*What you have to do*
Among the entries that follow, find every line with the word "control" and copy it.

[Data excerpts Boundary: Start]

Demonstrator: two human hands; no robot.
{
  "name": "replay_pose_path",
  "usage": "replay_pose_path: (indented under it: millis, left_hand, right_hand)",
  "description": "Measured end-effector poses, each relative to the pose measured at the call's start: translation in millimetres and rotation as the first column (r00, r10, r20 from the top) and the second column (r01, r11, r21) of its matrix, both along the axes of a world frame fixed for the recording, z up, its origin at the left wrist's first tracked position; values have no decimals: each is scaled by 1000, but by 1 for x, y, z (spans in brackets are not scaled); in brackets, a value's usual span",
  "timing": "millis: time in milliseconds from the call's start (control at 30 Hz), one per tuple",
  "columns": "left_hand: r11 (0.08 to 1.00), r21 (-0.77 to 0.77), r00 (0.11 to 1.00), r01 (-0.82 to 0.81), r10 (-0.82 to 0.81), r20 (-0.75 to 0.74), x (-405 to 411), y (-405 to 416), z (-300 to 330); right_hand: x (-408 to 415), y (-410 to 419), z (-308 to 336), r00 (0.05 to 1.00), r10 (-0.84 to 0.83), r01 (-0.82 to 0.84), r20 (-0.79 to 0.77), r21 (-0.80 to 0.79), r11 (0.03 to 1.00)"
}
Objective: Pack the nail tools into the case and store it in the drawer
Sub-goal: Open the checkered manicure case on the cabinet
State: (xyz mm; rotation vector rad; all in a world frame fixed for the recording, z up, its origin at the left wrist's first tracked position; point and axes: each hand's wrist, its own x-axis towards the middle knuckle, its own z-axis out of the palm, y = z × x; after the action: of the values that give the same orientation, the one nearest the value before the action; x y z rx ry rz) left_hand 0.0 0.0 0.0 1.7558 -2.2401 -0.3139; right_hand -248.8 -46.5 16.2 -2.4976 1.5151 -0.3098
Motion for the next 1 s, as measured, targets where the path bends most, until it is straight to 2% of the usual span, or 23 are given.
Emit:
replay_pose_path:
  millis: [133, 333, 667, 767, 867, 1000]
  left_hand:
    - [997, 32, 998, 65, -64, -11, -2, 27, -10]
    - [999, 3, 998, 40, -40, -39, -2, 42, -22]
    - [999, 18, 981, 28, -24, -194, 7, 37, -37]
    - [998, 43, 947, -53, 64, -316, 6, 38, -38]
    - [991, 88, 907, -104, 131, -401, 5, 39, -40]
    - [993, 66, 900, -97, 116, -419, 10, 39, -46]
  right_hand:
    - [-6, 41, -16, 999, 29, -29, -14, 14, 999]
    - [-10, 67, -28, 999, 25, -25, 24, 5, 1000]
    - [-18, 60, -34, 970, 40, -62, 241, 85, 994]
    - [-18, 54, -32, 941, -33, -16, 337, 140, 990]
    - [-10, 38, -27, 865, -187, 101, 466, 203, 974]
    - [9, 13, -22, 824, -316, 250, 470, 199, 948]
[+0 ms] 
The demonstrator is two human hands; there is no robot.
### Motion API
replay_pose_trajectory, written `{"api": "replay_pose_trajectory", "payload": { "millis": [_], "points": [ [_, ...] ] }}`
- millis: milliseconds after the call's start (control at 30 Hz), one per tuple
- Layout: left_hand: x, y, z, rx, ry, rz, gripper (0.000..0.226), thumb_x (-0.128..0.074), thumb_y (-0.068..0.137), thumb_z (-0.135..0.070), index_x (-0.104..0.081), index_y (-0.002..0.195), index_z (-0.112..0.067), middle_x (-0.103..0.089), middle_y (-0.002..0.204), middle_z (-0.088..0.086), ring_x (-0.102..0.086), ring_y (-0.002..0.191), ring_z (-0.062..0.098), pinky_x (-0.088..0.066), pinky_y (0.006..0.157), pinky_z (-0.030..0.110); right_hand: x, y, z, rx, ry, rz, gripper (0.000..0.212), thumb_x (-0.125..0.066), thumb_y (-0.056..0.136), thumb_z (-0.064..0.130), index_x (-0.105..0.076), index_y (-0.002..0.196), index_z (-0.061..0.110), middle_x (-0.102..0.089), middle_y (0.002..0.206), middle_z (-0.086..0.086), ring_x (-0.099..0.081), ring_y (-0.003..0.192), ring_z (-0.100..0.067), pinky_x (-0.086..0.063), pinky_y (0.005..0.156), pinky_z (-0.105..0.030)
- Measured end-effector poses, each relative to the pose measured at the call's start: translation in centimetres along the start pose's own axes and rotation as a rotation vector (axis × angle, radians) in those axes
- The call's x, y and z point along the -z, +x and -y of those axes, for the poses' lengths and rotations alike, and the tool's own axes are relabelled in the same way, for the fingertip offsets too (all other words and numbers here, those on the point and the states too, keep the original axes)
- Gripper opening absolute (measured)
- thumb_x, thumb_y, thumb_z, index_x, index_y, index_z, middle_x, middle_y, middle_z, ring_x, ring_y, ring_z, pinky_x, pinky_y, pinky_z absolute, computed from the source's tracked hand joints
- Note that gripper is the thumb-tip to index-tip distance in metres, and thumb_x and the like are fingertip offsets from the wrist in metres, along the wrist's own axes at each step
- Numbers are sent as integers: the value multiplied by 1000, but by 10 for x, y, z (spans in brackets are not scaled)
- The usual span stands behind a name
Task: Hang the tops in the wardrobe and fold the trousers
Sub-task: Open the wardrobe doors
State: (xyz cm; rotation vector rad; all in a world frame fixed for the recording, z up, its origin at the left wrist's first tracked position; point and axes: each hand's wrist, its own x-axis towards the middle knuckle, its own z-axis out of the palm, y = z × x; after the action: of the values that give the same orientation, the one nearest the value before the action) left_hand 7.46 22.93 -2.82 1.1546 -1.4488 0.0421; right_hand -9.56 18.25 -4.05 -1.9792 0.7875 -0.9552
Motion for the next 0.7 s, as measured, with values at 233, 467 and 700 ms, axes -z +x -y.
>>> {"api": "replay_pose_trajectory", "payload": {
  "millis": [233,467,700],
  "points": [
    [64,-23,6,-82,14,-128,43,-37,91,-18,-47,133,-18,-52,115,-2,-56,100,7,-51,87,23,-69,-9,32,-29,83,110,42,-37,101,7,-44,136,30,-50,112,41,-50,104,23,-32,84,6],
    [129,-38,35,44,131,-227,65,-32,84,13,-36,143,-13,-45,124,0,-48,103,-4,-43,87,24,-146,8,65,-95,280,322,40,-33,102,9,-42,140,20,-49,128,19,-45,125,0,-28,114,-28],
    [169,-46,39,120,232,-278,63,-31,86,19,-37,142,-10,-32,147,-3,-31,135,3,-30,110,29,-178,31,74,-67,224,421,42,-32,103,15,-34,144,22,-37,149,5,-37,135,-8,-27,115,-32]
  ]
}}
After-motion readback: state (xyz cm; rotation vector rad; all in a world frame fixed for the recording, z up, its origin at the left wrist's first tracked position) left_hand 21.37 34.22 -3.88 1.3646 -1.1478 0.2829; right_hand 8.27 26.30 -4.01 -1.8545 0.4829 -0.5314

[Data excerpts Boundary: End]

*Exercise output*
  "timing": "millis: time in milliseconds from the call's start (control at 30 Hz), one per tuple",
- millis: milliseconds after the call's start (control at 30 Hz), one per tuple

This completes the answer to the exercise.